Peter Mountain/Universal Pictures; Apple Original Films; and Marvel

Dua Lipa (with Henry Cavill) shines in her brief appearance. However, Argylle is an unnecessary addition to the already saturated spy genre, and it is another lengthy and exhausting film from director Matthew Vaughn.

The British filmmaker, known for his collaborations with Guy Ritchie and his marriage to Claudia Schiffer, has always struggled with editing his lengthy genre films. Even his most entertaining works, such as Stardust and Kingsman: The Secret Service, could have been more enjoyable if they were shorter. It’s a shame that DVDs and Blu-rays are no longer popular, as Vaughn could have included the deleted scenes in the special features section.

At 139 minutes, Argylle is another espionage adventure from Vaughn, who has been heavily leaning into the spy genre in recent years. He has turned Kingsman into a franchise, with a sequel and a prequel that were both affected by the COVID-19 pandemic. Argylle seems to be the start of another spy universe, with Bryce Dallas Howard playing Elly Conway, a neurotic and introverted spy novelist who only has time for her work and her cat, Alfie.

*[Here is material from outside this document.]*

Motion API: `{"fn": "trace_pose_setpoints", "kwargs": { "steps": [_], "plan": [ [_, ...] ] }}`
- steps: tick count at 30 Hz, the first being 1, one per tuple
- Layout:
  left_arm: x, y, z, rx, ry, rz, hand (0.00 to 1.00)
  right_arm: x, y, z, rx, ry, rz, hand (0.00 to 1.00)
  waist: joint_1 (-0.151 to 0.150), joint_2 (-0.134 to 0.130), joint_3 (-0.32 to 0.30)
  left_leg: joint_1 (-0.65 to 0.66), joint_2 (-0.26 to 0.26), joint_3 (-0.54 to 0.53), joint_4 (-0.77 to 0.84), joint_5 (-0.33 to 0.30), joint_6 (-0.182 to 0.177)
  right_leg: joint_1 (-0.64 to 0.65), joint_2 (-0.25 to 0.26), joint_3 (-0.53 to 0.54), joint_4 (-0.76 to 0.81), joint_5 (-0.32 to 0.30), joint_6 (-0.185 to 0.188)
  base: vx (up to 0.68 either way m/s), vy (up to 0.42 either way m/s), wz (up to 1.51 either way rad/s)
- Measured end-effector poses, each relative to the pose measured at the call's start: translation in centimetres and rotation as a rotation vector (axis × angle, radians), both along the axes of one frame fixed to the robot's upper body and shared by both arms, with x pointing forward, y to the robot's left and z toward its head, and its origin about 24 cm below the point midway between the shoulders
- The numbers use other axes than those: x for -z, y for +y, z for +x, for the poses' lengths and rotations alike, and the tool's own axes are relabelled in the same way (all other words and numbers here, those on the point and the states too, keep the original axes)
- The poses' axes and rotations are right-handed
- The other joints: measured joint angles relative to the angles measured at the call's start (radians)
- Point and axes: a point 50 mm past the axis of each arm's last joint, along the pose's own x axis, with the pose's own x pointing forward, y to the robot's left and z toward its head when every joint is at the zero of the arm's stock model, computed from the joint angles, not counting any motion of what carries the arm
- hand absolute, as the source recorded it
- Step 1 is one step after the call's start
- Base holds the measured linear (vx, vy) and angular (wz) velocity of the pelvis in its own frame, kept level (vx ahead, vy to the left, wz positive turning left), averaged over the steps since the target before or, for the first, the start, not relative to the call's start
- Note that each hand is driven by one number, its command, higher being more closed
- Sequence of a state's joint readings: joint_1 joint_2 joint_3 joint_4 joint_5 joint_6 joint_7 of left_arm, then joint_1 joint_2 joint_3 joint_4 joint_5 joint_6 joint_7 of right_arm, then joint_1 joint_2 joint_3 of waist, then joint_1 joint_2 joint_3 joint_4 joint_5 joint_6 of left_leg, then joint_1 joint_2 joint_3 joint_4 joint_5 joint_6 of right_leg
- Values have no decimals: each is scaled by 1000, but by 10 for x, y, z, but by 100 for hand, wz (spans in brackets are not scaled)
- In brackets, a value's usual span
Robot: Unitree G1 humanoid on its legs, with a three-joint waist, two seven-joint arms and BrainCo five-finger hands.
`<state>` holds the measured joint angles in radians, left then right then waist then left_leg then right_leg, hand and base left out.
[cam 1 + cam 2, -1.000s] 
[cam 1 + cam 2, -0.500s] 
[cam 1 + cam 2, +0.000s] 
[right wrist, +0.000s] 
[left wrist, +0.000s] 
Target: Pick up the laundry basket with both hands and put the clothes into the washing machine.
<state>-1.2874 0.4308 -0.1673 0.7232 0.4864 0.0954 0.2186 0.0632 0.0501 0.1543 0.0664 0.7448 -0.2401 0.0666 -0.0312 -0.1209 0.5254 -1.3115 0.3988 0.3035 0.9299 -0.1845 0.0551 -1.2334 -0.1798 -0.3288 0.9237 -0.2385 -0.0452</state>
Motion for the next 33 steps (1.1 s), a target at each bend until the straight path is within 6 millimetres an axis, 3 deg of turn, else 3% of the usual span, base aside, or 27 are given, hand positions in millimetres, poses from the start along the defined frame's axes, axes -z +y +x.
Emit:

Elly is reluctantly pulled into a mission when she meets Aiden (Sam Rockwell), an eccentric but effective operative. He informs her that her novels have been predicting the actions of a real-life evil spy organization, led by a cartoonishly diabolical Bryan Cranston. Aiden needs Elly to come up with an ending to her latest novel to see what the organization will do next.

With Argylle, Vaughn has created a madcap spy spectacle that can be enjoyed with your parents. Unlike the Kingsman movies, which were known for their vulgarity and violence, this film is more toned down. It’s like Vaughn made an action comedy for those who grew up playing Mortal Kombat with the “No Blood” option enabled.

However, the lack of violence is not what makes Argylle frustrating. Vaughn and screenwriter Jason Fuchs have put together a convoluted comic thriller that is predictable if you’ve seen any spy movie in the past 30 years. The film heavily borrows from other successful franchises, including one that stars Howard’s former co-star, Clint Eastwood.